ABOUT THIS TASK: Entries follow. Give back exactly the lines starting at the one containing "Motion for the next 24" and ending at the one containing "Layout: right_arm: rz", and no other lines.

Stored data:
=====

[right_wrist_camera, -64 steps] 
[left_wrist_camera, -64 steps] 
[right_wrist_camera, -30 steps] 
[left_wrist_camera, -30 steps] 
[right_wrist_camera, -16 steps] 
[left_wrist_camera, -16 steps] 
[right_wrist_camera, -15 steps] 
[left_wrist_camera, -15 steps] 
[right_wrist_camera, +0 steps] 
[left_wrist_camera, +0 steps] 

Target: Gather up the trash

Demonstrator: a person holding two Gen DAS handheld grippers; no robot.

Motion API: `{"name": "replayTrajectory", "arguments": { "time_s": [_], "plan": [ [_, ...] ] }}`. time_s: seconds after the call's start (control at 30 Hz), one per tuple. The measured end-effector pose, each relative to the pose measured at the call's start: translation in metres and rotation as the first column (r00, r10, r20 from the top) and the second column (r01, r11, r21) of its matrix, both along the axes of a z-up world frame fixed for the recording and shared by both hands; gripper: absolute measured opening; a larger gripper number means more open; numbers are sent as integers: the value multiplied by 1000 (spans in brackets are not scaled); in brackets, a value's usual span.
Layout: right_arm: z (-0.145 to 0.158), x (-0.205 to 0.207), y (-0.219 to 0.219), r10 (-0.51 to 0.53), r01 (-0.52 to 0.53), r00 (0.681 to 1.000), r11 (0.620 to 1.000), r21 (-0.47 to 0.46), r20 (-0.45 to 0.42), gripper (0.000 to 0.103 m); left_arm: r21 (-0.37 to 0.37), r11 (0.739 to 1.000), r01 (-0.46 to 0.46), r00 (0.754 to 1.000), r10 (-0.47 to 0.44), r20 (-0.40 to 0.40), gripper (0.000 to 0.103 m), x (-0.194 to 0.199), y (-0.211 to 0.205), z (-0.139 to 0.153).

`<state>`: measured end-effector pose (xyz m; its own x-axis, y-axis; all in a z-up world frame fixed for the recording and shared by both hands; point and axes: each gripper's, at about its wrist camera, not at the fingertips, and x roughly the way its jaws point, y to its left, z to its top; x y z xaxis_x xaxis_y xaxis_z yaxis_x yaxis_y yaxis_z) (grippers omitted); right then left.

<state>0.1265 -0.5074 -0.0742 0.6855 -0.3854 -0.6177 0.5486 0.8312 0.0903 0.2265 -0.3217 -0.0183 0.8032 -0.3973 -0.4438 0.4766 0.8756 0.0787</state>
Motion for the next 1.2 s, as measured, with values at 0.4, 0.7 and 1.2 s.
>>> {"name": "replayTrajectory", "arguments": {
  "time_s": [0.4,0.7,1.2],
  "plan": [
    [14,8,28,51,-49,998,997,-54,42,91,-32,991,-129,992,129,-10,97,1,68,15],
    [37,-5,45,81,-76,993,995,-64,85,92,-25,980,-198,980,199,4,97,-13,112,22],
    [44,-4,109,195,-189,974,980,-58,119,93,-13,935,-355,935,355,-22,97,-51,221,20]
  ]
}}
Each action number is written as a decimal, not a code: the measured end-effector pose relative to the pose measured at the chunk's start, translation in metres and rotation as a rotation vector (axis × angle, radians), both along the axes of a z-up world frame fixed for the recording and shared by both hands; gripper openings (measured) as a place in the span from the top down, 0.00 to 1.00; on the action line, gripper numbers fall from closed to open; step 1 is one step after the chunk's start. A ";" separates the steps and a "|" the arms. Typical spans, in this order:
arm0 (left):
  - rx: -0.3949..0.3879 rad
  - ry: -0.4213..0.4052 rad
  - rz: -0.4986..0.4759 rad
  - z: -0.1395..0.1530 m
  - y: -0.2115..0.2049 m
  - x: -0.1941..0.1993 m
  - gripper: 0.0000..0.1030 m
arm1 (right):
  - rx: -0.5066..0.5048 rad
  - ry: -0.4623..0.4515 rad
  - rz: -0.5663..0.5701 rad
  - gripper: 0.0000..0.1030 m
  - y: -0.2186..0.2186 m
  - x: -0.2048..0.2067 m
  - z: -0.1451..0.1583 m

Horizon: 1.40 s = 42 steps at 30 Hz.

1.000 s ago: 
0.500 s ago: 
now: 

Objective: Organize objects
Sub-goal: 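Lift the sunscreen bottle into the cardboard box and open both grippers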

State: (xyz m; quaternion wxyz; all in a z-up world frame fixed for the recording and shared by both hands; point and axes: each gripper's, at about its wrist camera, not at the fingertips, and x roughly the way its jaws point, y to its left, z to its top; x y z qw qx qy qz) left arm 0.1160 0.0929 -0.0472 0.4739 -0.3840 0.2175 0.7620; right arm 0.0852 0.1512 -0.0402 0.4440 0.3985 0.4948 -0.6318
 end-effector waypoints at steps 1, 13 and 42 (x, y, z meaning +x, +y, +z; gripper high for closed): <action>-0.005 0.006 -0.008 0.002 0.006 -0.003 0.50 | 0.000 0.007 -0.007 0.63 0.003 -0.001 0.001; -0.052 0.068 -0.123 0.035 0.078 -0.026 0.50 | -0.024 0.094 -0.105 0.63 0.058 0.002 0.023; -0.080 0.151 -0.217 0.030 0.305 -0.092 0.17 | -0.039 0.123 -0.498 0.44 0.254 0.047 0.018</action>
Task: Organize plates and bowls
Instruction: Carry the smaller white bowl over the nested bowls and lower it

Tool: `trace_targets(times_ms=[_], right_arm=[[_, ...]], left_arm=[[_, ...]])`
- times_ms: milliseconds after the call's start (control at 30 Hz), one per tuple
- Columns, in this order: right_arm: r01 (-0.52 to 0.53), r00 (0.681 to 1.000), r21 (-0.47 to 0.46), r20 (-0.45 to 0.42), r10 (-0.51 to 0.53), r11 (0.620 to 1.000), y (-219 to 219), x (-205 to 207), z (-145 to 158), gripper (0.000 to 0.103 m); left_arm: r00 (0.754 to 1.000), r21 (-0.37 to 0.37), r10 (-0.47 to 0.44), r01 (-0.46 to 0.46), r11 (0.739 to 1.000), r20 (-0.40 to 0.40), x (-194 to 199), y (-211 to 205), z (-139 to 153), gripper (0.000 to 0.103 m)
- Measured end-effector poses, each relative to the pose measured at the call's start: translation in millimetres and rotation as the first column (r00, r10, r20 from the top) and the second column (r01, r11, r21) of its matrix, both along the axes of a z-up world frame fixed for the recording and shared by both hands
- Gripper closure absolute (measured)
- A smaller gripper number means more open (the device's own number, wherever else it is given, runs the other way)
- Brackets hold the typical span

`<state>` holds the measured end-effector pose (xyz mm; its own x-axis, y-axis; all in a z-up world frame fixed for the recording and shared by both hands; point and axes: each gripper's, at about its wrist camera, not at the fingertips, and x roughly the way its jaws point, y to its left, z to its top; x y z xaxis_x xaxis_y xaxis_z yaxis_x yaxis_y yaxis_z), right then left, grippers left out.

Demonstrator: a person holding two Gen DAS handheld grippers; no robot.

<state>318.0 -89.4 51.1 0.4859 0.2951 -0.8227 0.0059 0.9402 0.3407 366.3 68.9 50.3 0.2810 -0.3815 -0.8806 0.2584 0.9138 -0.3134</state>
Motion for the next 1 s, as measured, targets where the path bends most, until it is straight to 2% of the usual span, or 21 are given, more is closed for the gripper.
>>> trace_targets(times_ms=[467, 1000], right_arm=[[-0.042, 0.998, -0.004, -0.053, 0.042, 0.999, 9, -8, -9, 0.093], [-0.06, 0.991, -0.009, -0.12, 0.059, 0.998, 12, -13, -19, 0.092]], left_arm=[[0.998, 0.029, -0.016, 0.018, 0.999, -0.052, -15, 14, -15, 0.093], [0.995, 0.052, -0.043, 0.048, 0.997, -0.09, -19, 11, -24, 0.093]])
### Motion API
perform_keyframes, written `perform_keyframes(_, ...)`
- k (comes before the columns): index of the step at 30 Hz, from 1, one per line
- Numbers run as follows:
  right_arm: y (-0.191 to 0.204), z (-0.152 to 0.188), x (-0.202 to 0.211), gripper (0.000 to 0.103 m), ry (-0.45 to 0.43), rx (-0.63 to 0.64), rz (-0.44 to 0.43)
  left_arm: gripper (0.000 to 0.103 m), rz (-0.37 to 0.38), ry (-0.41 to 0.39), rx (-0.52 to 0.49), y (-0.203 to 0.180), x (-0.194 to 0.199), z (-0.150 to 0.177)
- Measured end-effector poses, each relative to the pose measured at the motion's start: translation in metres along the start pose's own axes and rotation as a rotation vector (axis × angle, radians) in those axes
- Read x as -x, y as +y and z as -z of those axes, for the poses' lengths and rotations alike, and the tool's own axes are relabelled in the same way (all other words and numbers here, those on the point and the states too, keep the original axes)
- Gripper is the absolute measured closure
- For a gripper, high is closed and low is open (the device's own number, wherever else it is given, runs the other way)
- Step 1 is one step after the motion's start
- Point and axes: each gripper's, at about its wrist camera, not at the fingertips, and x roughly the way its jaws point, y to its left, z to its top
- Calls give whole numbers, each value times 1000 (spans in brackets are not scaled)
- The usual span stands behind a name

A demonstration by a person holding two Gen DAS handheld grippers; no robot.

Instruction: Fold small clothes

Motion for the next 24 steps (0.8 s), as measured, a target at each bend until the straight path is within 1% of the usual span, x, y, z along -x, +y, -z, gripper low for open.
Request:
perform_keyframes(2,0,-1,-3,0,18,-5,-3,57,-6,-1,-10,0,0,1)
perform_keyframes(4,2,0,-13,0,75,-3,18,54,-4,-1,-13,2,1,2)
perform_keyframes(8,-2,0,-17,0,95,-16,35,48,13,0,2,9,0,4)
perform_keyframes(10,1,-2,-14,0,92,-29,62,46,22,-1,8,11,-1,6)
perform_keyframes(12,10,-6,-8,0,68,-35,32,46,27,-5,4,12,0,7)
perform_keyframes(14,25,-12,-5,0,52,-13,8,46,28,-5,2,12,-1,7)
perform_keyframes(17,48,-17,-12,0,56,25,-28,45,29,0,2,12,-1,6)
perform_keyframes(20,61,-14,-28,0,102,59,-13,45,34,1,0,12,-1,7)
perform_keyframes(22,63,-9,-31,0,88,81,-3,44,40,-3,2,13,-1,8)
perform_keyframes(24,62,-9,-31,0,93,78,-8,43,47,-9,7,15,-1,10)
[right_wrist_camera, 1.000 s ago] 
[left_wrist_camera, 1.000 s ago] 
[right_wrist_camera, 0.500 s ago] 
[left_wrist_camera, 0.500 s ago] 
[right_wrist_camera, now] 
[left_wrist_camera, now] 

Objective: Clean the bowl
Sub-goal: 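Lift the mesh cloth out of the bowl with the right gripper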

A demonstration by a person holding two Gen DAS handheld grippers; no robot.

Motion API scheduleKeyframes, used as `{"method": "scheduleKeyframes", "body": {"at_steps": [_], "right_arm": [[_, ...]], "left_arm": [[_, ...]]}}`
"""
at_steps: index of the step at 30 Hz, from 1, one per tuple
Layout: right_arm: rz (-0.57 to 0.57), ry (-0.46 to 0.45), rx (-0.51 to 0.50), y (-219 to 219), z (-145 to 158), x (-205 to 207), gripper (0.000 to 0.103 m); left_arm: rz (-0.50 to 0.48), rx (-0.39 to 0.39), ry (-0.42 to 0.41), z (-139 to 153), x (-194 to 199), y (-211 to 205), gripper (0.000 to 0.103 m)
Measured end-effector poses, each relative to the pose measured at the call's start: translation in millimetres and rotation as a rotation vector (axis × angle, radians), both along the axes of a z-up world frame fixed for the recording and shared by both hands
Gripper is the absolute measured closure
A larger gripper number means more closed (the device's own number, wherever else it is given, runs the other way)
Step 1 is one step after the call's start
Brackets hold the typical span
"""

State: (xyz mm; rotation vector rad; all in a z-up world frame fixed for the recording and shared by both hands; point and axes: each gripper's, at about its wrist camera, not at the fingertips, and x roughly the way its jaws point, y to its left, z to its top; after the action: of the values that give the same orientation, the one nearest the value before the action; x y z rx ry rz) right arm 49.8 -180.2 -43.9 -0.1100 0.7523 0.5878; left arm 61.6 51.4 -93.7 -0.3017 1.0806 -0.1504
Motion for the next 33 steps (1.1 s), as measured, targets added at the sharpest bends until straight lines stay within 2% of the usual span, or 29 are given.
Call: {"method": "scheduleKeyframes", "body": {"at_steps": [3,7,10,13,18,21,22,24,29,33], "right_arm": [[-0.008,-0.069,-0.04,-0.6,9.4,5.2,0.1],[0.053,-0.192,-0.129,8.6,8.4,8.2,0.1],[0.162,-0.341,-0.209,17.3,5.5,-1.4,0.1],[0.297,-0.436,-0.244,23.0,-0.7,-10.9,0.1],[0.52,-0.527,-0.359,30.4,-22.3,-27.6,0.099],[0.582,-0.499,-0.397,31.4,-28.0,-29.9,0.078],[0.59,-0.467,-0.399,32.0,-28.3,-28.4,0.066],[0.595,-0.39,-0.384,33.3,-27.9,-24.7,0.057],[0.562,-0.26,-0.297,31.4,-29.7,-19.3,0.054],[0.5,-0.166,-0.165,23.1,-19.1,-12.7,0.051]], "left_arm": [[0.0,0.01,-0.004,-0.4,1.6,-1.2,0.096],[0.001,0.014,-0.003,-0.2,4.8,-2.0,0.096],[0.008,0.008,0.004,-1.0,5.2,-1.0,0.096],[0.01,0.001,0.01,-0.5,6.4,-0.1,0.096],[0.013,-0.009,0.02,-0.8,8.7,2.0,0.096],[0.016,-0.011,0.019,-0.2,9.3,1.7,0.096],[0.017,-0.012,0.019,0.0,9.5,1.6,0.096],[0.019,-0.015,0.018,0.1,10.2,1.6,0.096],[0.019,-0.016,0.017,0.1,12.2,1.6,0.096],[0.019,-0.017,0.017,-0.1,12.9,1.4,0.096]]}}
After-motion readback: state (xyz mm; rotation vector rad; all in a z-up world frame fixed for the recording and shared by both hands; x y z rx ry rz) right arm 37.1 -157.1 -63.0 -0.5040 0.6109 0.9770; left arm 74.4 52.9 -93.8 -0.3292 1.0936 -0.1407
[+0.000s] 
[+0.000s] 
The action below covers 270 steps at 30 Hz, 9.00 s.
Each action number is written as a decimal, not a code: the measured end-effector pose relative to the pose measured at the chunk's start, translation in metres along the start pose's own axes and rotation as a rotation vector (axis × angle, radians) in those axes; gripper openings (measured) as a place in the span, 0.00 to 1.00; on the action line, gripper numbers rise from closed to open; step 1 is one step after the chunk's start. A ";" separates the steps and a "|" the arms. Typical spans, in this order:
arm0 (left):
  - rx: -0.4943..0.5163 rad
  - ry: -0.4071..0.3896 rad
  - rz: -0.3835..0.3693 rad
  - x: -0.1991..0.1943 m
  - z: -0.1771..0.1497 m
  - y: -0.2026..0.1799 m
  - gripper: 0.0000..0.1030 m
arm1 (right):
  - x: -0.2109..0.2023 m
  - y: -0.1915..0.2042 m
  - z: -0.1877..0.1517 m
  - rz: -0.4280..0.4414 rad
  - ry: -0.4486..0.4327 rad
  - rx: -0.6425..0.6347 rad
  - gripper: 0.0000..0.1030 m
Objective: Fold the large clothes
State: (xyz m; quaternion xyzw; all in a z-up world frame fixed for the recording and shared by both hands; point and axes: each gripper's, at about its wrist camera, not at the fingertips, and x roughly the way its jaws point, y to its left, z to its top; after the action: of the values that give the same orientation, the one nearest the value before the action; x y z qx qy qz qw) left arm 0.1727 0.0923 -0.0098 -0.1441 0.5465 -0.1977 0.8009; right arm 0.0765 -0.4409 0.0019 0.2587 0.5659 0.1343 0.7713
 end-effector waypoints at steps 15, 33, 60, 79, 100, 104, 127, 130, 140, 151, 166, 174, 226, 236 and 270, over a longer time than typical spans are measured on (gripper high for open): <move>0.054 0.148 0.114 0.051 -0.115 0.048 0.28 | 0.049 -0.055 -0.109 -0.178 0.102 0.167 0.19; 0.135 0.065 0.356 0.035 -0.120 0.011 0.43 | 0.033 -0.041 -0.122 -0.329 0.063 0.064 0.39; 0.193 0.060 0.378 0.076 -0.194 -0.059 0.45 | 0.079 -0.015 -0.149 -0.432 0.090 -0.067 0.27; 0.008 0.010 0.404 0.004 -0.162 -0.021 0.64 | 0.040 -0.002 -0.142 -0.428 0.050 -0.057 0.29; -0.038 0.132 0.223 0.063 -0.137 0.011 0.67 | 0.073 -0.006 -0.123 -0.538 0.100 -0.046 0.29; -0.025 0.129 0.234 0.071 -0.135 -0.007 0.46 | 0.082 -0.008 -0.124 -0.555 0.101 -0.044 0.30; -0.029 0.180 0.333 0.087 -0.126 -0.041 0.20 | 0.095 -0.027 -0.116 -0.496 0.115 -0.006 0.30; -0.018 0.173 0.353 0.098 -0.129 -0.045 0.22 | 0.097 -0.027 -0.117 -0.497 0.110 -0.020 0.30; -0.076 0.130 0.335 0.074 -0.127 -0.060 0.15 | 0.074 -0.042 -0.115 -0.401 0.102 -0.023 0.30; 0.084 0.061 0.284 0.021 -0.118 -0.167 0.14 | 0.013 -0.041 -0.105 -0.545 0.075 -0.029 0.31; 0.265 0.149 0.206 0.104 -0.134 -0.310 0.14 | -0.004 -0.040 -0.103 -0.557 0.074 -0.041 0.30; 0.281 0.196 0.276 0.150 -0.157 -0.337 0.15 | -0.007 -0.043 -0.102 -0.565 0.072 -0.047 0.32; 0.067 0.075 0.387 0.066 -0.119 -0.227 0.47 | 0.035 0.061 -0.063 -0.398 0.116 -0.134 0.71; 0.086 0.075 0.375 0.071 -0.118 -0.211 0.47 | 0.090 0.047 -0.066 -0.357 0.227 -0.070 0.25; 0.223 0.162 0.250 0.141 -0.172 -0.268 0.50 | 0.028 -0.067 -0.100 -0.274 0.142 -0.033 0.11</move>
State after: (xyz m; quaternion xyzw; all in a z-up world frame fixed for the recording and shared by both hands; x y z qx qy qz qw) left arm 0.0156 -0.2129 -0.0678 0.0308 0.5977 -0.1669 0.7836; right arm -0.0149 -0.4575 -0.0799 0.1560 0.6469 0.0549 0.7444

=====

TASK OUTPUT:
Motion for the next 24 steps (0.8 s), as measured, a target at each bend until the straight path is within 1% of the usual span, x, y, z along -x, +y, -z, gripper low for open.
Request:
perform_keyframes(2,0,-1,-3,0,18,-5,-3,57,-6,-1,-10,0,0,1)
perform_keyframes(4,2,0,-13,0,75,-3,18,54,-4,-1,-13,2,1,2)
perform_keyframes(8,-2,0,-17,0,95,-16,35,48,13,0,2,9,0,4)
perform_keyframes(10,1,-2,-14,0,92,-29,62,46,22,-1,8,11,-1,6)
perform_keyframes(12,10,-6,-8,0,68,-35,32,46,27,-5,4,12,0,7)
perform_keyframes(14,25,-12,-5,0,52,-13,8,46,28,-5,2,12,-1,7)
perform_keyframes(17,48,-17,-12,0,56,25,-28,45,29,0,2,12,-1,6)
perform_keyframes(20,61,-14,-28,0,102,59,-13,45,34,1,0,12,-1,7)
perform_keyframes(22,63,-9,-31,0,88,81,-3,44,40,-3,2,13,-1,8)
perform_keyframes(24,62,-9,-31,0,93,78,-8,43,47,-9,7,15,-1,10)
[right_wrist_camera, 1.000 s ago] 
[left_wrist_camera, 1.000 s ago] 
[right_wrist_camera, 0.500 s ago] 
[left_wrist_camera, 0.500 s ago] 
[right_wrist_camera, now] 
[left_wrist_camera, now] 

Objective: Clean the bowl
Sub-goal: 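Lift the mesh cloth out of the bowl with the right gripper
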
A demonstration by a person holding two Gen DAS handheld grippers; no robot.

Motion API scheduleKeyframes, used as `{"method": "scheduleKeyframes", "body": {"at_steps": [_], "right_arm": [[_, ...]], "left_arm": [[_, ...]]}}`
"""
at_steps: index of the step at 30 Hz, from 1, one per tuple
Layout: right_arm: rz (-0.57 to 0.57), ry (-0.46 to 0.45), rx (-0.51 to 0.50), y (-219 to 219), z (-145 to 158), x (-205 to 207), gripper (0.000 to 0.103 m); left_arm: rz (-0.50 to 0.48), rx (-0.39 to 0.39), ry (-0.42 to 0.41), z (-139 to 153), x (-194 to 199), y (-211 to 205), gripper (0.000 to 0.103 m)

No additional output is required for this exercise.